#### [Required action]
Give only the number of lines below that contain the word "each".

#### [Record extracts]
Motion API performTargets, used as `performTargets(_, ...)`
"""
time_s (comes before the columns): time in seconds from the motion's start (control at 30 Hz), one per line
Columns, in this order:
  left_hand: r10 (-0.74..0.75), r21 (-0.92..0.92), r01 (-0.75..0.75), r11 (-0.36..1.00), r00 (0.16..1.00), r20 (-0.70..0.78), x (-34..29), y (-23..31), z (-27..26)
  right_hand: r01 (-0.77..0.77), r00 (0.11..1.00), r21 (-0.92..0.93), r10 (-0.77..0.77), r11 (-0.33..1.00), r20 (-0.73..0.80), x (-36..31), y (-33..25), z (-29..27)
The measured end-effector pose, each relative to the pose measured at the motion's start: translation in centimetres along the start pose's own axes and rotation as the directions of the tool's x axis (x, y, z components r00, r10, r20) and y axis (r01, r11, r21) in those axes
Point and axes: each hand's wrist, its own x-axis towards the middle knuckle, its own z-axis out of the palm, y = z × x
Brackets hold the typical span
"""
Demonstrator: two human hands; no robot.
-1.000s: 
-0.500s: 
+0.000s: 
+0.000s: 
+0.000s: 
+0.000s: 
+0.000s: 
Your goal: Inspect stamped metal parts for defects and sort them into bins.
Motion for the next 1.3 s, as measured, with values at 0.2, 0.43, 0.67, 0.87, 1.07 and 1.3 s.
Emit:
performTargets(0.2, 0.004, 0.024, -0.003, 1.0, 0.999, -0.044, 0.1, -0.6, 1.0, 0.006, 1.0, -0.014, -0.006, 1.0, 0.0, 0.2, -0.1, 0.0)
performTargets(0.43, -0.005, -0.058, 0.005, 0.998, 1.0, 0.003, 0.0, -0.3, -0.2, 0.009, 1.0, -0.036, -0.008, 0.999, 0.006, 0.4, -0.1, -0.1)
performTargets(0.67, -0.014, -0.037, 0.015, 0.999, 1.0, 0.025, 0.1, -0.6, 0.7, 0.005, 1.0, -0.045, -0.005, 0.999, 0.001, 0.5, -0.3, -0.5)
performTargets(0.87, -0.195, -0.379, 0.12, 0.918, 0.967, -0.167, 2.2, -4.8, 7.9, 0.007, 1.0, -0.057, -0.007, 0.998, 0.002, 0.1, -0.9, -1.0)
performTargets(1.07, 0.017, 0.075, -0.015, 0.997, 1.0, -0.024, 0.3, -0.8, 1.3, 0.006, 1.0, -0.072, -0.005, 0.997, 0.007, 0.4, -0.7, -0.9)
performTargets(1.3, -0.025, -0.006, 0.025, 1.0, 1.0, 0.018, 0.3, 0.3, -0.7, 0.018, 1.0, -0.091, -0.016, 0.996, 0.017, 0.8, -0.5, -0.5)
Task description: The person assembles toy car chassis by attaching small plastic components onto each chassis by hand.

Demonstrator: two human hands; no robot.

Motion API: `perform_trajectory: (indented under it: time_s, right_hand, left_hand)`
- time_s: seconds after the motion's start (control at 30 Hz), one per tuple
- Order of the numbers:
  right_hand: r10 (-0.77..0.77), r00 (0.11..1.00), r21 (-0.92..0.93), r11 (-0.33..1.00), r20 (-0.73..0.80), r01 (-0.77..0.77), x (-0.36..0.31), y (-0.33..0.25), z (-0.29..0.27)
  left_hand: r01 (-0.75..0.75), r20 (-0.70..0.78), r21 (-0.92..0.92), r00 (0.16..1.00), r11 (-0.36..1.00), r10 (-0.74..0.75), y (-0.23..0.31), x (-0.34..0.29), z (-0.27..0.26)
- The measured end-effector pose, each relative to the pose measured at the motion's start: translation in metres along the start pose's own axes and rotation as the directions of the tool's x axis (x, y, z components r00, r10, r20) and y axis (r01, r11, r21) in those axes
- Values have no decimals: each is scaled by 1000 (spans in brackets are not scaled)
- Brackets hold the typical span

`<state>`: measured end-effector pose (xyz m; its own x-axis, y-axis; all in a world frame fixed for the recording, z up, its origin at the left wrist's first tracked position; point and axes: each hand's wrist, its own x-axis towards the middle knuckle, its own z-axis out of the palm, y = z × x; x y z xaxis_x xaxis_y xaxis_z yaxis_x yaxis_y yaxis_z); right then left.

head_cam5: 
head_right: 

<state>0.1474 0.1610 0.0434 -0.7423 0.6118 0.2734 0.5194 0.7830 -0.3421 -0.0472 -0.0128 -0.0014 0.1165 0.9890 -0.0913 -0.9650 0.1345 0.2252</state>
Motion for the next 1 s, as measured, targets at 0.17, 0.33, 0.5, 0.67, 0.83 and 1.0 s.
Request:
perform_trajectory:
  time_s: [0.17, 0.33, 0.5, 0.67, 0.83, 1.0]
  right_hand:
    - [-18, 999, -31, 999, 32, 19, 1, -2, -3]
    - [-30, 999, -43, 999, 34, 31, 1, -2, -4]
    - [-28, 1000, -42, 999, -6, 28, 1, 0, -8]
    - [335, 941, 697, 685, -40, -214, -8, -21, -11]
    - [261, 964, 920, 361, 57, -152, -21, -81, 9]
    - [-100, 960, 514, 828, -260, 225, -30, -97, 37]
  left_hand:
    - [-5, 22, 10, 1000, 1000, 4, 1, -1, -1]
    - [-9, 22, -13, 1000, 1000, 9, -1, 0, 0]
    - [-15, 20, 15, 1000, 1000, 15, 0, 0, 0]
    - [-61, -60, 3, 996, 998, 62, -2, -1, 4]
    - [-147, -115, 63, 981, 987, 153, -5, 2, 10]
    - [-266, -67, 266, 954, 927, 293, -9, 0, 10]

#### [Answer for this exercise]
6